For the listing below, output exactly the lines from the line with "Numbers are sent" up to and including the line with "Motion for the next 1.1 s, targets", and no other lines.

**** RECORDED DATA

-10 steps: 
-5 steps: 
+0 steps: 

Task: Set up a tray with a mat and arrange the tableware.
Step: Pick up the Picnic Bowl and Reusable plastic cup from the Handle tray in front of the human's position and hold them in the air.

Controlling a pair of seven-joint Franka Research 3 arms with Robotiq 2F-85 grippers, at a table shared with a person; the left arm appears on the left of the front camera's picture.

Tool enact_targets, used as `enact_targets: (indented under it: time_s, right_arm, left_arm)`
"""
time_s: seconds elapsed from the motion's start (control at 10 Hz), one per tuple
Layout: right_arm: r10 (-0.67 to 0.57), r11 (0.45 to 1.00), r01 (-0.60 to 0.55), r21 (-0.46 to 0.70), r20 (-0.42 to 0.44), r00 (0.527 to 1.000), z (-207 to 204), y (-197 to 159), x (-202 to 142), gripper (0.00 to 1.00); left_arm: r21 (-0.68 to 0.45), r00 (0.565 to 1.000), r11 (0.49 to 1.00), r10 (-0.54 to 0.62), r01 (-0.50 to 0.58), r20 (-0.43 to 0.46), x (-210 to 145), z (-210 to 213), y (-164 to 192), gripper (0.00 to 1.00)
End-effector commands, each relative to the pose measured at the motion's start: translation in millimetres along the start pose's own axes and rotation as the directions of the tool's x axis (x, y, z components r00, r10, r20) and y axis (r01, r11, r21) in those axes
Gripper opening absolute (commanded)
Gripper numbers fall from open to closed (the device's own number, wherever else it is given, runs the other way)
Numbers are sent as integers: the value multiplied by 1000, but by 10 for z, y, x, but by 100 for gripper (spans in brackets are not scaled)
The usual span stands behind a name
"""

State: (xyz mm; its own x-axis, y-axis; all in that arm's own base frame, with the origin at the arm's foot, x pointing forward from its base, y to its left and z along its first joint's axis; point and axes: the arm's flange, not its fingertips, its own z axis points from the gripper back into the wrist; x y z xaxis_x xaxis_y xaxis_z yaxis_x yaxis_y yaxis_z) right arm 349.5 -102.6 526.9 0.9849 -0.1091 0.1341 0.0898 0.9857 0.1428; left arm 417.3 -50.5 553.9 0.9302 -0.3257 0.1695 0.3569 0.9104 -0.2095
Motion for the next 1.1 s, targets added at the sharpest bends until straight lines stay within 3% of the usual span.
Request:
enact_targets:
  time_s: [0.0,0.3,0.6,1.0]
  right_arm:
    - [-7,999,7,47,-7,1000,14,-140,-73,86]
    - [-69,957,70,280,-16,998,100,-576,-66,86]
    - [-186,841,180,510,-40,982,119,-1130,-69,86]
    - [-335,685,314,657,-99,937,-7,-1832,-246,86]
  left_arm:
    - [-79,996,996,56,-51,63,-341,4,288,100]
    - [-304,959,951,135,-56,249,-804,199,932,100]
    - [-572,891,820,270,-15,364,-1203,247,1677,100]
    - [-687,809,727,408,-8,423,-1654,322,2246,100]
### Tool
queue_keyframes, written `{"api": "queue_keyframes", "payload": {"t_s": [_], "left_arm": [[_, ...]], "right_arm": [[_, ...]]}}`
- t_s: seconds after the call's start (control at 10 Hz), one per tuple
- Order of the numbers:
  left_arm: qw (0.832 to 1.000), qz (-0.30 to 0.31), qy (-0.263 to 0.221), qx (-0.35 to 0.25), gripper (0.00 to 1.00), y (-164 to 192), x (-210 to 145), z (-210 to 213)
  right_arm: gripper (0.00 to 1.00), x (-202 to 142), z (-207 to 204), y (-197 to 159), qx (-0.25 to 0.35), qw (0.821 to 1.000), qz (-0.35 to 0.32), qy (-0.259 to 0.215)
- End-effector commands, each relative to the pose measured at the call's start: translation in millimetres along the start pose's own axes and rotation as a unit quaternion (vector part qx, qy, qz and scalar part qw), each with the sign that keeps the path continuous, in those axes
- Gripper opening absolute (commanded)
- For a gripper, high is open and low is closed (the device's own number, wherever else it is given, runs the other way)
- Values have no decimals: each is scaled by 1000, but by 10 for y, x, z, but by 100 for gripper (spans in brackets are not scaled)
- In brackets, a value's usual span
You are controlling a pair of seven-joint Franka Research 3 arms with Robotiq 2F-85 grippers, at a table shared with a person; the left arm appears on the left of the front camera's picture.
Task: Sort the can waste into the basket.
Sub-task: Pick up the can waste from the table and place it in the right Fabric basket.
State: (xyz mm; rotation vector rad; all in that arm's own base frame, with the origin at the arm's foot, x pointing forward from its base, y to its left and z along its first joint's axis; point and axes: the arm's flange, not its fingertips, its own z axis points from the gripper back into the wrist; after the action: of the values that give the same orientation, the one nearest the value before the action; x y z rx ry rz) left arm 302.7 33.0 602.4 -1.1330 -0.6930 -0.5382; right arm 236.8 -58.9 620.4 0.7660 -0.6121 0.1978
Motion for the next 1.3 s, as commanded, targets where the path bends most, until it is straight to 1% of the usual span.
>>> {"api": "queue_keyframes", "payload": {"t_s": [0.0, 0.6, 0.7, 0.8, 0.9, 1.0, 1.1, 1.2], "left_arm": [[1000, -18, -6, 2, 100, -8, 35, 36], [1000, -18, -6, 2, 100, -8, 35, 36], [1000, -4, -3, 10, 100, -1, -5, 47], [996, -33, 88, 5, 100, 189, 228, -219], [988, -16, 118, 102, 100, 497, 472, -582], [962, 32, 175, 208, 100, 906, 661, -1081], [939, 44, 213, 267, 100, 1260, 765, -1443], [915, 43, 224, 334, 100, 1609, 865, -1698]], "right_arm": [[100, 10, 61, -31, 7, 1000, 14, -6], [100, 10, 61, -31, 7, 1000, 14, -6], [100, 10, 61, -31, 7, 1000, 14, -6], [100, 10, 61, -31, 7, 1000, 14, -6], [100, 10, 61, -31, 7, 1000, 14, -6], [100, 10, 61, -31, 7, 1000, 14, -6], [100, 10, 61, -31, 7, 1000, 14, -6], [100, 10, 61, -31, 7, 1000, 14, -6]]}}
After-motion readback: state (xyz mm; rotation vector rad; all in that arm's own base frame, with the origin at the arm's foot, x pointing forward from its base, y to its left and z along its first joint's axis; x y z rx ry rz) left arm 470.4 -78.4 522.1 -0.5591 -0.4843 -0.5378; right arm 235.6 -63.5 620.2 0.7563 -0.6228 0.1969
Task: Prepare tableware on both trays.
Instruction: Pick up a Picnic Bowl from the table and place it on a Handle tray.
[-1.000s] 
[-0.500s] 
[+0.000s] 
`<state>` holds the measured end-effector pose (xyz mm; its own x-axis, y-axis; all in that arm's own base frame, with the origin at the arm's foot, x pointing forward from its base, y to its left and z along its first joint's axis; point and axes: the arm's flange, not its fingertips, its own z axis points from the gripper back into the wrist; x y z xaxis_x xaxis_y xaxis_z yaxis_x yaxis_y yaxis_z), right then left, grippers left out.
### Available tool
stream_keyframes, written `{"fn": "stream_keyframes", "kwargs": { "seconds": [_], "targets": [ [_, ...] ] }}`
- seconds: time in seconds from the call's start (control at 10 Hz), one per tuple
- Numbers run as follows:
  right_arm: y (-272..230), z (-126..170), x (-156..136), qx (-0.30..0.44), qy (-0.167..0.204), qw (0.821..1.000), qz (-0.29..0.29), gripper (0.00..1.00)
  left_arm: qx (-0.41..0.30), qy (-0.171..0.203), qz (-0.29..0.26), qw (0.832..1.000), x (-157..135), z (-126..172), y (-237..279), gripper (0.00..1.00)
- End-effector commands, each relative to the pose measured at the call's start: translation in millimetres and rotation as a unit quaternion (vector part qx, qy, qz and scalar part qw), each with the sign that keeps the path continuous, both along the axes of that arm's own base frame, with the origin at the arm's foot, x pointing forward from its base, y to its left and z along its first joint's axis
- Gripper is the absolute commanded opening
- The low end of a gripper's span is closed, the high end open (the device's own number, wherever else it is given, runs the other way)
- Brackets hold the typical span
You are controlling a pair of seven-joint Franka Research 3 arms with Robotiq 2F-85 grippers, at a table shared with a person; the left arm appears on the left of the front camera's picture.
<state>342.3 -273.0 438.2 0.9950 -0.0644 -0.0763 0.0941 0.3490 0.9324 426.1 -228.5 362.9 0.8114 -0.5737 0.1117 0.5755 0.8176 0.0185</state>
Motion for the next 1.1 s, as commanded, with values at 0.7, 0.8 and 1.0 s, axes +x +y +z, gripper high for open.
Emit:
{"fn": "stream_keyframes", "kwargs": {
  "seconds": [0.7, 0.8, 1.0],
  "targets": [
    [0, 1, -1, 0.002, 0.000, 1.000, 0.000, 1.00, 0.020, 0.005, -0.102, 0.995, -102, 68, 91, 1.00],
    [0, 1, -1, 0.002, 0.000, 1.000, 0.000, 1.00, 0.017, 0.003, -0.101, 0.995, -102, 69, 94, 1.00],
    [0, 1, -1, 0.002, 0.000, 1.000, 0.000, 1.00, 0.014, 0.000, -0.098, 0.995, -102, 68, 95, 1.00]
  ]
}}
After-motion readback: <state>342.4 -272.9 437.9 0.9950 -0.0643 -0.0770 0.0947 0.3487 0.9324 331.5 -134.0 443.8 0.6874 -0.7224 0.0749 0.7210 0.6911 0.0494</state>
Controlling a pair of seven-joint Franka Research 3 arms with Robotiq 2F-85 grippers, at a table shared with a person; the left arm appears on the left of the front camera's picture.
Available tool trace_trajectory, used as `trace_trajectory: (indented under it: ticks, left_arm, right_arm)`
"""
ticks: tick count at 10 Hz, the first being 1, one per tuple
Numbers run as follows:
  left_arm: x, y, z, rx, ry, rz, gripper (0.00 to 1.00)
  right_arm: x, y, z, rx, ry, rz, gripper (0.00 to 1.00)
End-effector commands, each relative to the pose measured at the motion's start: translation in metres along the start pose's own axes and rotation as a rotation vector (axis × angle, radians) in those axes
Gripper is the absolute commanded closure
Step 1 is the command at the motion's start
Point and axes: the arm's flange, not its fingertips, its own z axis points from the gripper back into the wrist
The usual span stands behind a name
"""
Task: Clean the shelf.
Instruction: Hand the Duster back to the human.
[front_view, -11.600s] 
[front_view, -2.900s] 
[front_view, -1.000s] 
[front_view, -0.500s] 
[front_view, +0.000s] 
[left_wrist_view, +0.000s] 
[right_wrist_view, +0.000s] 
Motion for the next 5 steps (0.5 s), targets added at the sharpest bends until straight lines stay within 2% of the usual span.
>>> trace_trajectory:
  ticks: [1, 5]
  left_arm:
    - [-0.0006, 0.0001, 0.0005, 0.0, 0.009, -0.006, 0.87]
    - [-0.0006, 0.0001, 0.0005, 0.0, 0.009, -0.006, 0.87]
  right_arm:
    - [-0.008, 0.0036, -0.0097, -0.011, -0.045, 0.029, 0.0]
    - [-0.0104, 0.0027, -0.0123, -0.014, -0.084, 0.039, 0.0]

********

# ANSWER SECTION:
Numbers are sent as integers: the value multiplied by 1000, but by 10 for z, y, x, but by 100 for gripper (spans in brackets are not scaled)
The usual span stands behind a name
"""

State: (xyz mm; its own x-axis, y-axis; all in that arm's own base frame, with the origin at the arm's foot, x pointing forward from its base, y to its left and z along its first joint's axis; point and axes: the arm's flange, not its fingertips, its own z axis points from the gripper back into the wrist; x y z xaxis_x xaxis_y xaxis_z yaxis_x yaxis_y yaxis_z) right arm 349.5 -102.6 526.9 0.9849 -0.1091 0.1341 0.0898 0.9857 0.1428; left arm 417.3 -50.5 553.9 0.9302 -0.3257 0.1695 0.3569 0.9104 -0.2095
Motion for the next 1.1 s, targets added at the sharpest bends until straight lines stay within 3% of the usual span.

There's nothing left to add to the output.